Last week, a Datasprint organized by the BnF and Sciences Po Paris took place over 5 days in the BnF DataLab, within the framework of the ResPaDon project. This event brought together researchers, engineers and library professionals around 4 topics concerning web archives.
As we did last December concerning the IA harvest and to celebrate 20 years of harvests about French elections, we opened a participation form until the end of June. The public is invited to take part in the selection of French websites, concerning the 2022 presidential and legislatives elections. It is possible to make suggestions at this address: https://www.bnf.fr/fr/collecte-du-web-electoral-pour-les-elections-presidentielle-et-legislatives-de-2022
For the third year, the Environnemental Issues and Artificial Intelligence harvests have been prepared. The crawls have been launched at the end of March. More than 714 and 639 websites have been selected respectively.
Finally, we are going to launch our annual harvest. Nearly 8900 selections will be collected with 3 budget parameters (from 50 000 to 150 000 URL per domain) and 19 jobs.

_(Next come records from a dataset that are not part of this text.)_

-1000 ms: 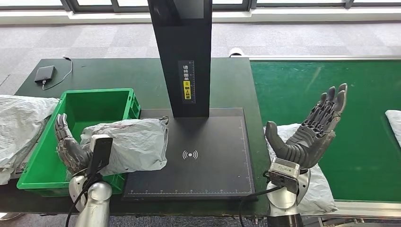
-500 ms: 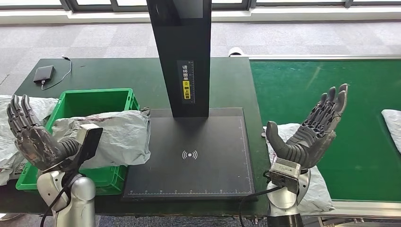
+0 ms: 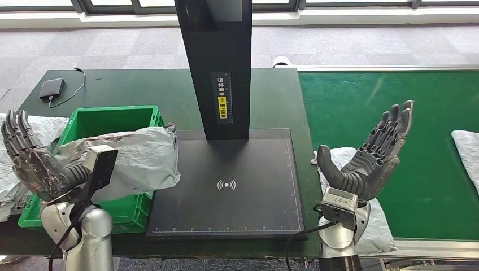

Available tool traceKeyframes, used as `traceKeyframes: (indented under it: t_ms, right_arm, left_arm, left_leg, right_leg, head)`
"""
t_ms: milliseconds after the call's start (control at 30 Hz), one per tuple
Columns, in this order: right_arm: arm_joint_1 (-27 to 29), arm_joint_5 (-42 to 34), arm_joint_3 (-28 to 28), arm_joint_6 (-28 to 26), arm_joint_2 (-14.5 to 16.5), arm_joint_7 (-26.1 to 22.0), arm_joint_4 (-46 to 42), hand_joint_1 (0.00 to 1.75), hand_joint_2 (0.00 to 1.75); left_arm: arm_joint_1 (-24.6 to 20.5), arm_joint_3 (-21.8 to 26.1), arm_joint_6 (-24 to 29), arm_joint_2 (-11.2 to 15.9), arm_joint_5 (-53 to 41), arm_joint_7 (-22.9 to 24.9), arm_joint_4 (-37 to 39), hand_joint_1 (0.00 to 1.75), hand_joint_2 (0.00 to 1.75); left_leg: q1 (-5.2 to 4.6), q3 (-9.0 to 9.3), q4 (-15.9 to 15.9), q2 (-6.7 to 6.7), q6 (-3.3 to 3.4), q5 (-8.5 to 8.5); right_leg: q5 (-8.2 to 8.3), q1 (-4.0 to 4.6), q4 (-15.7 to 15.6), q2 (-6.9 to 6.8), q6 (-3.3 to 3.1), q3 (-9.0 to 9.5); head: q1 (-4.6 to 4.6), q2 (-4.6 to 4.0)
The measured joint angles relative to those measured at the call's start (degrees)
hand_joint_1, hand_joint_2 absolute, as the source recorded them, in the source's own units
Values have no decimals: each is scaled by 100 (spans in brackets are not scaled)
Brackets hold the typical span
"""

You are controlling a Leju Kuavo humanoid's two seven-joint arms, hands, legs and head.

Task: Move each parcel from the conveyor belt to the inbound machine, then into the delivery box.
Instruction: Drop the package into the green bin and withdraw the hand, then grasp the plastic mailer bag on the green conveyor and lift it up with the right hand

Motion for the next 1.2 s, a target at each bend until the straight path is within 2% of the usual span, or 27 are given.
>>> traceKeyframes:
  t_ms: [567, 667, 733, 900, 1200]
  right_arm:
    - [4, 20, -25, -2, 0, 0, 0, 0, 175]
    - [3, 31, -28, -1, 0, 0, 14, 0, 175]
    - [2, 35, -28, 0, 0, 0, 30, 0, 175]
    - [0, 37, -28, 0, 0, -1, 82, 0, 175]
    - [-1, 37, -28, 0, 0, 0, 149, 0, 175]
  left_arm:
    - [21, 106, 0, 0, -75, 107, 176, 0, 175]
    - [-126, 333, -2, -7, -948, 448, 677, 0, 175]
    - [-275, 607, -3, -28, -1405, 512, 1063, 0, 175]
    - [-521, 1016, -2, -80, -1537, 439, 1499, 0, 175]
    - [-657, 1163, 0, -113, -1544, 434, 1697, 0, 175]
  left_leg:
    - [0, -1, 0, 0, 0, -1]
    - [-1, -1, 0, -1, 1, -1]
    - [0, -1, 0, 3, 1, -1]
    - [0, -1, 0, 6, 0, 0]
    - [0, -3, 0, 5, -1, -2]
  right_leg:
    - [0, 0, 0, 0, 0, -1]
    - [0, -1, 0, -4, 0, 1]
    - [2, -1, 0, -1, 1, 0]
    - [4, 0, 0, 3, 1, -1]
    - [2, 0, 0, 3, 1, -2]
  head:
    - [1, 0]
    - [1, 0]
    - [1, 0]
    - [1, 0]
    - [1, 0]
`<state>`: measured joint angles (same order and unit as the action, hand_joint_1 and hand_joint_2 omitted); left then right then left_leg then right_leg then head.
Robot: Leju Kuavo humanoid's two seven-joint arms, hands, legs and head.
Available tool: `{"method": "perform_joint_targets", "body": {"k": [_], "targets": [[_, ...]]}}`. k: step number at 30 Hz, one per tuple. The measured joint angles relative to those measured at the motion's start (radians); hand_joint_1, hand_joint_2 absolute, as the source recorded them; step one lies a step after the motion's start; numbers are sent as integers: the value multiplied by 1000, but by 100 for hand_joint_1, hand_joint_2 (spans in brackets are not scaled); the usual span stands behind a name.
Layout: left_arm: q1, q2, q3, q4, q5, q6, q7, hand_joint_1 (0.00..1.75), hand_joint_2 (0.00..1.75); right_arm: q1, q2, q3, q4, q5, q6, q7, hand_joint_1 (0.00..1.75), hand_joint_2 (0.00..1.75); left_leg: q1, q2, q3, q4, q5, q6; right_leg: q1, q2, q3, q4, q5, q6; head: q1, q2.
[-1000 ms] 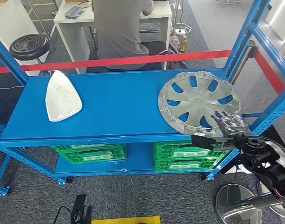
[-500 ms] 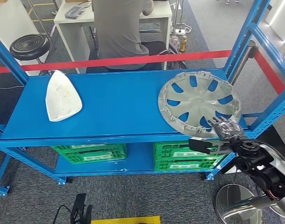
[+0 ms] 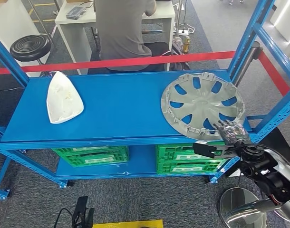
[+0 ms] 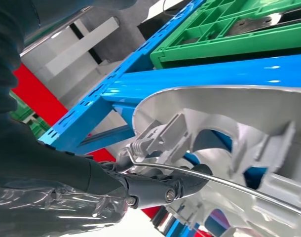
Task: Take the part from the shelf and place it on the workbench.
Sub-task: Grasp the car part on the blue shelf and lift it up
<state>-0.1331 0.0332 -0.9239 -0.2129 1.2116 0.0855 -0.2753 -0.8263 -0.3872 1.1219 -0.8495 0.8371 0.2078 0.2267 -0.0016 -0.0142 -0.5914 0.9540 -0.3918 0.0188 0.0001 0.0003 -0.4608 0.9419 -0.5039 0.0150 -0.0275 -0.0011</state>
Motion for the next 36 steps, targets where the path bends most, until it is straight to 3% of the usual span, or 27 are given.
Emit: {"method": "perform_joint_targets", "body": {"k": [36], "targets": [[-2,0,-2,0,-7,0,0,0,0,-3,28,1,132,108,-106,1,0,175,0,0,0,0,0,0,0,0,1,0,0,0,0,0]]}}
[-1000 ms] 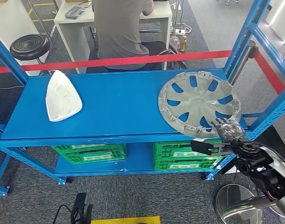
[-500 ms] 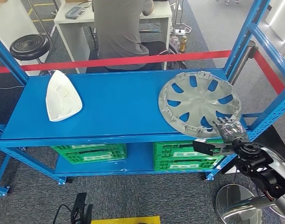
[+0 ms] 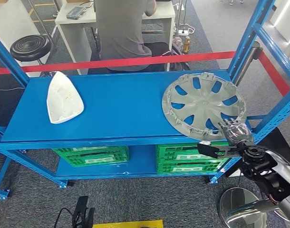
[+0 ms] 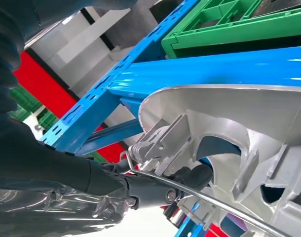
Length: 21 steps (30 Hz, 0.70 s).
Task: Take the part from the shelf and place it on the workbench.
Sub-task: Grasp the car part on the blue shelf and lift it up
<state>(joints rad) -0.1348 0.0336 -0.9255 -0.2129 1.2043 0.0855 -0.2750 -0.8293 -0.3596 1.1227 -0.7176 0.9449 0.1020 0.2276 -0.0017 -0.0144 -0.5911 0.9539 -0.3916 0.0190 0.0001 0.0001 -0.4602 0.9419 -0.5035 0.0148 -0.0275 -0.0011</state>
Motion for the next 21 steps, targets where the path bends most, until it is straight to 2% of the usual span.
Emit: {"method": "perform_joint_targets", "body": {"k": [10,21], "targets": [[0,0,0,0,0,0,0,0,0,-9,23,0,32,133,-152,4,0,175,0,0,0,0,1,1,0,0,0,0,0,0,0,0],[0,0,0,0,0,0,-1,0,0,-9,40,0,49,187,-206,0,0,175,0,0,0,0,1,1,0,0,0,0,0,0,0,0]]}}
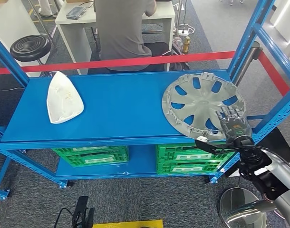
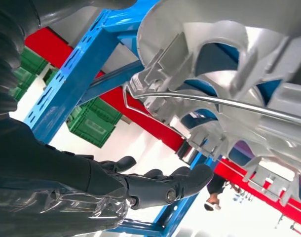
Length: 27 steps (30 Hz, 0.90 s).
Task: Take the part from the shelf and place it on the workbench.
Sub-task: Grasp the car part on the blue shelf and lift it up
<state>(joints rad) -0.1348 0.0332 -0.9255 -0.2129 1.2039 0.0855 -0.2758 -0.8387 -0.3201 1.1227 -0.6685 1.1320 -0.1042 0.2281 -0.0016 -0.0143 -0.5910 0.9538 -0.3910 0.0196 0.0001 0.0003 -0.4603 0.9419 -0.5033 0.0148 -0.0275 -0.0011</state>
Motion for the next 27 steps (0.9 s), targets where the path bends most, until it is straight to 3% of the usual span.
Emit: {"method": "perform_joint_targets", "body": {"k": [27], "targets": [[-1,0,0,0,-10,0,0,0,0,12,40,-18,24,-1,-33,-33,0,175,0,0,0,0,0,0,0,0,0,0,0,0,0,0]]}}
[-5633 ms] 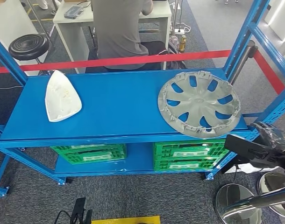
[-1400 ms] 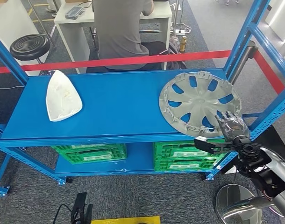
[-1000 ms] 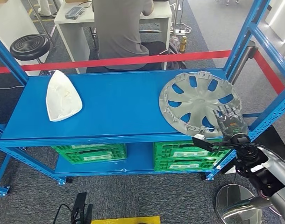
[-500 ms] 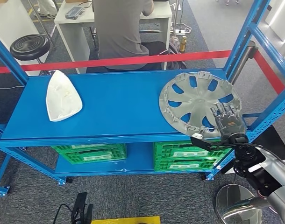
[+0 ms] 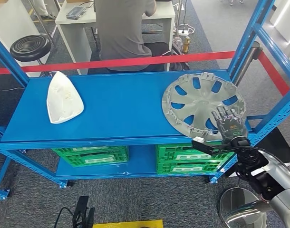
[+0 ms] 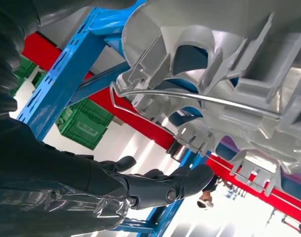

We continue testing Solrwayback, lately we have indexed a closed collection about the terrorist gang ETA. This collection has 943 seeds and approximately 2 TB of information. We want to test different aspects of the search response in a specific collection, what level of relevance and accuracy have in the full-text search and way of Solrwayback tools represents information in graphics: wordcloud, link graph, domain stat or ngram Netarchive. Our goal is to improve the experience of the researcher by offering a better way of finding information, and new ways of export and work with this. All these tests will be very important to make decisions, how to show our collections by SolrWayback.